Most significantly, they have had access to both the factual and legal bases for their newfound defenses since this case was filed 2 years ago. Nonetheless, they waited to assert these pleading deficiencies until after the completion of discovery and briefing on summary judgment. In an effort to meet their burden of showing good cause for this delay, MDOC Defendants cite only the “changed circumstance” of a new Assistant Attorney General taking over the case. Doc. 107 ¶¶ 3–4. But “retention of new counsel by itself is not sufficient to establish good cause.” Signa Dev. Servs. v. Am. Int’l Materials, 2025 WL 2201092, at *4 (D. Neb. Aug. 1, 2025) (collecting cases); Structural Polymer Grp. v.
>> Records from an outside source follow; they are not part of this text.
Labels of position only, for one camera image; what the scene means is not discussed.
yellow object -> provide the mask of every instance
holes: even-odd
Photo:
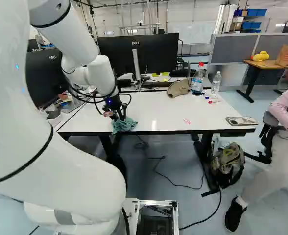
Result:
[[[254,55],[252,58],[252,60],[254,61],[264,61],[268,59],[269,59],[269,55],[267,51],[261,51],[259,54]]]

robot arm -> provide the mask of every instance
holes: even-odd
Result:
[[[102,96],[110,97],[105,99],[106,109],[118,113],[122,119],[122,102],[115,87],[109,59],[98,55],[94,40],[69,0],[48,0],[41,5],[32,4],[30,21],[63,53],[62,69],[65,76],[79,85],[95,85]]]
[[[114,88],[108,58],[97,56],[69,4],[30,1],[31,22],[63,52],[65,71],[75,69],[81,83],[108,94]],[[35,210],[32,219],[59,231],[108,235],[125,200],[124,178],[112,165],[64,141],[38,114],[24,74],[28,10],[26,0],[0,1],[0,194],[26,202]],[[70,213],[73,223],[58,226],[53,215],[60,213]]]

water bottle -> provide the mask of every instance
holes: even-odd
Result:
[[[198,70],[192,78],[191,91],[194,95],[201,95],[203,91],[203,77],[205,76],[204,62],[198,63]]]
[[[220,73],[220,71],[218,71],[217,74],[214,76],[214,79],[213,79],[211,94],[218,94],[219,87],[221,84],[221,79],[222,79],[221,73]]]

person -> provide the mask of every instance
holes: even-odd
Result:
[[[235,197],[225,215],[225,226],[234,232],[249,204],[288,186],[288,90],[271,103],[269,111],[286,130],[279,130],[272,140],[272,162],[254,177],[241,196]]]

gray pants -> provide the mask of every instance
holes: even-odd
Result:
[[[269,168],[255,176],[241,197],[246,203],[252,203],[285,186],[288,186],[288,131],[280,130],[272,140]]]

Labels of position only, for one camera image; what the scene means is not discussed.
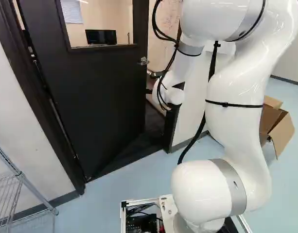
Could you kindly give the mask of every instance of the window blind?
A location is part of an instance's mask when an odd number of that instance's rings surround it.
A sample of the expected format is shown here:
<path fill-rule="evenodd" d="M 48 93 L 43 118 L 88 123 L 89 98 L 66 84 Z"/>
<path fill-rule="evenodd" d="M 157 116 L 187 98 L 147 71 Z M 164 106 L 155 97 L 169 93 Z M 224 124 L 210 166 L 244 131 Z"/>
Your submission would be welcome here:
<path fill-rule="evenodd" d="M 66 23 L 83 23 L 79 1 L 61 0 L 61 6 Z"/>

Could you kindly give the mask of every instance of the baseboard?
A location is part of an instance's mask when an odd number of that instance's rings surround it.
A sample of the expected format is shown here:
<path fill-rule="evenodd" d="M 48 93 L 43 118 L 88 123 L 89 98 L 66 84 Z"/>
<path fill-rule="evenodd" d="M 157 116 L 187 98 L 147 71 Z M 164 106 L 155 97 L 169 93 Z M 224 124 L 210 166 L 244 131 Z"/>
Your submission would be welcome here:
<path fill-rule="evenodd" d="M 281 80 L 281 81 L 284 81 L 284 82 L 287 82 L 287 83 L 292 83 L 294 85 L 298 85 L 297 81 L 293 81 L 293 80 L 290 80 L 290 79 L 285 79 L 285 78 L 282 78 L 282 77 L 279 77 L 279 76 L 271 75 L 271 78 Z"/>
<path fill-rule="evenodd" d="M 73 191 L 73 192 L 67 193 L 63 196 L 60 196 L 60 197 L 57 197 L 57 198 L 51 200 L 50 204 L 53 207 L 57 207 L 59 205 L 67 203 L 68 201 L 73 200 L 77 197 L 79 197 L 79 194 L 76 191 Z M 45 209 L 47 209 L 47 208 L 44 204 L 37 205 L 35 207 L 29 208 L 27 210 L 24 210 L 24 211 L 21 211 L 21 212 L 18 212 L 16 214 L 14 214 L 14 220 L 30 216 L 32 214 L 38 213 L 38 212 L 40 212 L 42 210 L 45 210 Z"/>
<path fill-rule="evenodd" d="M 200 135 L 200 137 L 198 138 L 198 140 L 201 139 L 202 137 L 205 137 L 206 135 L 208 135 L 208 133 L 209 133 L 209 131 L 204 131 L 204 132 L 202 132 L 201 135 Z M 177 150 L 180 150 L 181 148 L 186 147 L 186 146 L 192 141 L 192 139 L 193 139 L 193 138 L 190 138 L 190 139 L 188 139 L 188 140 L 186 140 L 186 141 L 184 141 L 184 142 L 181 142 L 181 143 L 179 143 L 179 144 L 173 146 L 173 147 L 171 148 L 170 153 L 174 153 L 174 152 L 176 152 Z"/>

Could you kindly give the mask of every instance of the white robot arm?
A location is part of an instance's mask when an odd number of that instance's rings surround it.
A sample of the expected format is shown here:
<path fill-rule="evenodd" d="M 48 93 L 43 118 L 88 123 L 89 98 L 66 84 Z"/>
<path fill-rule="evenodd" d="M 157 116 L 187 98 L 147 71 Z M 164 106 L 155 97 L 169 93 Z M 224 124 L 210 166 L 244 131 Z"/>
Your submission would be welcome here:
<path fill-rule="evenodd" d="M 236 41 L 234 60 L 208 84 L 205 107 L 209 131 L 224 146 L 225 156 L 180 164 L 171 183 L 187 225 L 198 233 L 217 231 L 213 223 L 222 226 L 224 218 L 256 210 L 271 196 L 259 141 L 261 107 L 269 76 L 298 33 L 298 2 L 184 0 L 182 7 L 178 49 L 183 53 L 201 53 L 207 40 Z M 184 91 L 173 86 L 186 81 L 195 61 L 177 53 L 160 89 L 167 103 L 184 101 Z"/>

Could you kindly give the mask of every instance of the door handle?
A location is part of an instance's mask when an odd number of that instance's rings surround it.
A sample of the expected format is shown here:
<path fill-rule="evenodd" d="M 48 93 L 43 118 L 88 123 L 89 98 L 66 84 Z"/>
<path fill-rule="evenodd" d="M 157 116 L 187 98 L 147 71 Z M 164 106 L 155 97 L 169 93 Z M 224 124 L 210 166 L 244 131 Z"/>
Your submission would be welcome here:
<path fill-rule="evenodd" d="M 146 66 L 149 63 L 150 63 L 150 61 L 148 61 L 148 59 L 146 57 L 142 57 L 140 59 L 140 62 L 137 62 L 137 64 L 140 65 L 140 66 Z"/>

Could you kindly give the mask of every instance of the metal wire shelf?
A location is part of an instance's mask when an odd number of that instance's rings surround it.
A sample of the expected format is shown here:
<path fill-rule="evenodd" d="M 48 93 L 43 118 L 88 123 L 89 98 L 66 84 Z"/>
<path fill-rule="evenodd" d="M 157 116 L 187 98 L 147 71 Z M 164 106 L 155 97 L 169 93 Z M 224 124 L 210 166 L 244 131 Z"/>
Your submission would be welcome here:
<path fill-rule="evenodd" d="M 12 222 L 21 187 L 20 175 L 0 178 L 0 228 Z"/>
<path fill-rule="evenodd" d="M 8 166 L 13 176 L 0 179 L 0 233 L 53 233 L 58 211 L 16 167 L 0 147 L 0 159 Z M 28 188 L 47 209 L 31 216 L 13 221 L 22 186 Z"/>

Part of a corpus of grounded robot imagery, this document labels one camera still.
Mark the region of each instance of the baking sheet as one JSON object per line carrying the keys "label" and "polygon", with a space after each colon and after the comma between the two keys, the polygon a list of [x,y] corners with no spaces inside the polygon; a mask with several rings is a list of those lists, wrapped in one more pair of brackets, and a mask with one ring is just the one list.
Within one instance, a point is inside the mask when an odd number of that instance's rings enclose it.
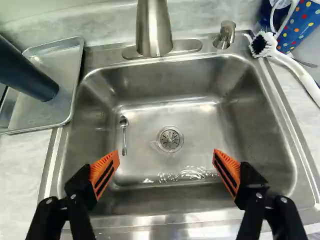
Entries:
{"label": "baking sheet", "polygon": [[83,48],[83,38],[71,37],[22,53],[60,89],[54,99],[41,102],[8,87],[0,106],[0,135],[58,127],[71,120]]}

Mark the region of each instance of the countertop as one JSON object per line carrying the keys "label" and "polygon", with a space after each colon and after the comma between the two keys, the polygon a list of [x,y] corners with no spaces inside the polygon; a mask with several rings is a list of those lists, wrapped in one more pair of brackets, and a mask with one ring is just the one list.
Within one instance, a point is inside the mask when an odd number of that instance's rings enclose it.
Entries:
{"label": "countertop", "polygon": [[[271,63],[320,171],[320,108],[284,67]],[[52,130],[0,137],[0,240],[25,239],[37,206],[38,191]],[[320,239],[320,223],[305,227]]]}

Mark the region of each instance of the sink drain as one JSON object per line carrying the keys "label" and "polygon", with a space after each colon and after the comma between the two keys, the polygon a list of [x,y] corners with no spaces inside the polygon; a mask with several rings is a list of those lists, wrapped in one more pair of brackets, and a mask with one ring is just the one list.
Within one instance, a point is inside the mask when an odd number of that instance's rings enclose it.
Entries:
{"label": "sink drain", "polygon": [[184,135],[178,128],[166,126],[158,133],[157,144],[164,152],[174,153],[184,144]]}

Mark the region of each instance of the faucet base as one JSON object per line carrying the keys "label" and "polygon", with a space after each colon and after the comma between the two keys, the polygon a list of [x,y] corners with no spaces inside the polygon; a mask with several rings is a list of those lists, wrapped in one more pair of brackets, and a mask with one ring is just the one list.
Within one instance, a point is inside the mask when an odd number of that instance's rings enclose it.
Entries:
{"label": "faucet base", "polygon": [[[173,41],[173,49],[163,57],[177,56],[199,52],[202,49],[202,42],[197,39],[178,39]],[[148,59],[137,52],[135,45],[129,46],[122,51],[122,56],[127,60]]]}

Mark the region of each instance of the spoon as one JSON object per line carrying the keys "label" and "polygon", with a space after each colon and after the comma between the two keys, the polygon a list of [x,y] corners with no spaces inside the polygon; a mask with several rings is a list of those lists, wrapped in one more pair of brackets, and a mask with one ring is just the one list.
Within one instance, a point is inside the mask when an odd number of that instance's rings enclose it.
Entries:
{"label": "spoon", "polygon": [[120,121],[119,121],[120,126],[122,127],[122,131],[123,131],[123,147],[122,147],[122,156],[126,156],[127,155],[127,146],[126,146],[126,128],[129,125],[129,121],[125,116],[121,116],[120,117]]}

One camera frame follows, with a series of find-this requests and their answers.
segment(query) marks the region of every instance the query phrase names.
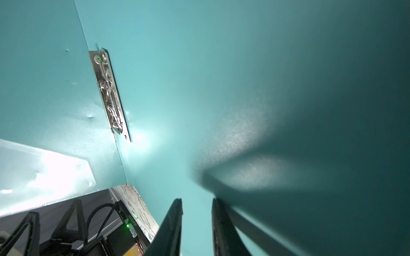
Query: metal hinge
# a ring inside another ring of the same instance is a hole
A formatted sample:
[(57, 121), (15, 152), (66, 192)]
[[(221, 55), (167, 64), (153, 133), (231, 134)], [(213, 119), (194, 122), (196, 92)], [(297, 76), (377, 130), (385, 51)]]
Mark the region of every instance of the metal hinge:
[(108, 53), (104, 49), (89, 51), (94, 74), (96, 75), (98, 88), (100, 89), (105, 113), (107, 114), (111, 131), (117, 132), (126, 141), (130, 141), (127, 124), (125, 122), (123, 108), (112, 73)]

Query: orange wire
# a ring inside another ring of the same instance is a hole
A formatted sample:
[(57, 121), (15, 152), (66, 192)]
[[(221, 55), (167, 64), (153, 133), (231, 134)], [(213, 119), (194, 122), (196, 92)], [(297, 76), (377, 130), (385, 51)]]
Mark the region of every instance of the orange wire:
[(139, 253), (141, 253), (141, 255), (142, 255), (142, 252), (141, 252), (141, 250), (139, 249), (139, 241), (137, 241), (137, 247), (138, 247)]

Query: gray surface
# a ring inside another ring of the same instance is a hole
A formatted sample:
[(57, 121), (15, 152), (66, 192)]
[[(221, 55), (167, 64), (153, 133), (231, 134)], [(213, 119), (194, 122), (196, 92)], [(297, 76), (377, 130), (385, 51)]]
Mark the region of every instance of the gray surface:
[[(108, 190), (103, 190), (99, 192), (95, 192), (89, 195), (85, 195), (82, 197), (78, 197), (83, 205), (84, 217), (87, 221), (88, 216), (90, 213), (99, 205), (104, 203), (112, 203), (111, 195), (109, 194)], [(60, 203), (51, 204), (48, 206), (40, 207), (38, 209), (32, 210), (40, 213), (40, 243), (47, 241), (50, 239), (51, 234), (53, 233), (55, 227), (57, 226), (60, 219), (63, 217), (66, 210), (69, 208), (70, 204), (73, 202), (74, 199), (67, 200)], [(104, 221), (105, 217), (109, 213), (110, 208), (106, 207), (99, 210), (93, 217), (90, 228), (89, 228), (89, 238), (95, 235), (102, 222)], [(0, 218), (0, 231), (6, 231), (8, 233), (12, 233), (20, 221), (24, 218), (27, 212), (17, 213), (15, 215), (6, 216)], [(77, 230), (77, 220), (76, 220), (76, 213), (72, 216), (67, 228)], [(117, 213), (114, 212), (107, 222), (107, 224), (111, 223), (118, 217)], [(25, 231), (20, 239), (16, 242), (15, 248), (24, 253), (25, 243), (27, 240), (27, 231)], [(73, 247), (77, 248), (82, 242), (76, 242)]]

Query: teal surface
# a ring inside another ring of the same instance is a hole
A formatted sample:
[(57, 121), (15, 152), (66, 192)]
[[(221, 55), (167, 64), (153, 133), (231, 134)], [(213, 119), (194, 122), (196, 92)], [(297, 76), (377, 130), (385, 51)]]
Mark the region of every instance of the teal surface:
[(183, 255), (212, 255), (213, 194), (298, 255), (407, 253), (408, 4), (75, 3), (110, 54), (128, 179), (158, 222), (182, 198)]
[(87, 160), (96, 190), (127, 182), (74, 2), (2, 1), (0, 24), (0, 138)]

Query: black cable
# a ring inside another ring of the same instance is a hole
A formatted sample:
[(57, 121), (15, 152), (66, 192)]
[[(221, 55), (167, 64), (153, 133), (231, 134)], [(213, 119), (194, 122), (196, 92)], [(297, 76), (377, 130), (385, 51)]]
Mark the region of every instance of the black cable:
[(111, 208), (112, 208), (113, 206), (114, 206), (114, 204), (105, 203), (105, 204), (102, 204), (102, 205), (100, 205), (99, 207), (95, 208), (94, 211), (90, 214), (90, 216), (89, 216), (88, 219), (87, 219), (87, 230), (88, 230), (89, 227), (90, 227), (91, 219), (94, 217), (94, 215), (95, 215), (99, 210), (101, 210), (101, 209), (104, 208), (104, 207), (111, 207)]
Zoltek Corp., No. 4:05-CV-321-CEJ, 2007 WL 1083758, at *2 (E.D. Mo. Apr. 11, 2007) (same). The good-cause standard is predicated on “the movant’s diligence” and not the attorney’s, see Sherman, 532 F.3d at 716, which is perhaps why
it is unsurprising that MDOC Defendants have not cited a single case accepting this excuse as a basis for good cause. In fact, courts have found even negligence on the part of a previous attorney does not justify untimely modifications of a scheduling order. Hussain v. Nicholson, 435 F.3d 359, 364 (D.C. Cir. 2006). Thus, while the Court is sympathetic to the new attorney, second guessing prior counsel’s strategic decisions does not equate to good cause. See Austin Prop. Assocs. v. Huntington Beach 2, L.L.C., 747 F. App’x 1000, 1002 (5th Cir. 2019). Moreover, while the Court need “not consider prejudice if the movant has not been diligent in meeting the scheduling order’s deadlines,” see Sherman, 532 F.3d at 717, Johnson would be severely prejudiced if the Court granted this motion. Johnson has gone through the expense of discovery and fully briefing a summary judgment motion on the question of Weiss’s liability. See Docs. 83, 103, 104. Despite that, MDOC Defendants ask the Court to set aside that ripe motion to rule on their own dispositive motion they seek to file 3 months after the deadline. In contrast, MDOC Defendants likely will have the opportunity to assert at least some of these defenses down the road, see, e.g., FED. R. CIv. P. 50, even if it would have been preferable for everyone had they streamlined this case sooner. CONCLUSION Accordingly, the Court DENIES MDOC Defendants’ [107] Motion for Leave to File Motion for Judgment on the Pleadings out of Time. So ordered this 22nd day of January 2026.